Quran a model for Muslims
Liz Harter | Thursday, November 13, 2008
The American Muslim population is working towards becoming the model community outlined in the Quran, Jamillah Karim, an assistant professor of religion at Spelman College in Atlanta, Ga., said at a lecture in Stapleton Lounge at Saint Mary’s Wednesday.
Karim began her lecture by quoting from the Quran and explaining how the text states Muslims should strive to be like the prophet Muhammad.
“The Prophet Muhammad loved most those people who were most beneficial to others and most helpful in helping others bear burdens,” Karim said. “We have to become a people that benefit humanity and not harm people. Muslims are expected to live up to prophetic guidance and become model community.”
Karim said it seems as though American Muslims are “severely failing” to meet the expectation to become a model community because of Muslim extremism and violence.
“This paints and ugly picture of the world and the Muslim community,” she said. “We have to make it clear that we stand against this violence.”
American Muslims are unique in the fact that Islam includes both Muslims who immigrated to the United States and native-born Americans who have converted to the religion, Karim said.
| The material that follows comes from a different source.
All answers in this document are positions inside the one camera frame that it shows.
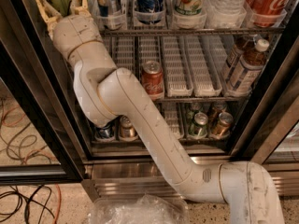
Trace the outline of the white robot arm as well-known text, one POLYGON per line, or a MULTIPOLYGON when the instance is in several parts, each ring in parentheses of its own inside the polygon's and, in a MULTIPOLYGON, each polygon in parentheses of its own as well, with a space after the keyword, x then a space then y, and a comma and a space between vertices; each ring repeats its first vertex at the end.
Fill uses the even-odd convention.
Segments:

“The significant population of native-born American converts are African-American because of the early success of the religion in appealing to the social realities of blacks,” she said. “However, Islam is also appealing to white Americans. Out of the 20,000 conversions which occur each year … 27 percent are whites.”
These conversions have continued after Sept. 11 even though many Americans report having unfavorable views of Muslims, Karim said.
“Most Americans have been tolerant and respectful in interactions,” she said.
Karim said she thinks Muslims have found a place in American society and have been able to begin building towards the model community because Muslim ideals match well with American ideals.
“Ethnic diversity and racial harmony are American ideals so Islam functions as a valuable contribution to American life,” she said.
Karim has a personal vision of how the American Muslim community will emerge as the model community.
“We need to become a community that challenges racial and class inequalities and challenges people to see how they share a common background with others,” she said. “It’s not only a Muslim ideal, but an American ideal. We share a common commonality as those of different religions and class backgrounds.”
This commonality is important because it will allow American Muslims to become the model community, she said.
“There is a struggle and reflection that remains, but a bright future is possible,” she said. “It depends on both Muslims and non-Muslims. We are all here together whether we are born here or emigrate here.”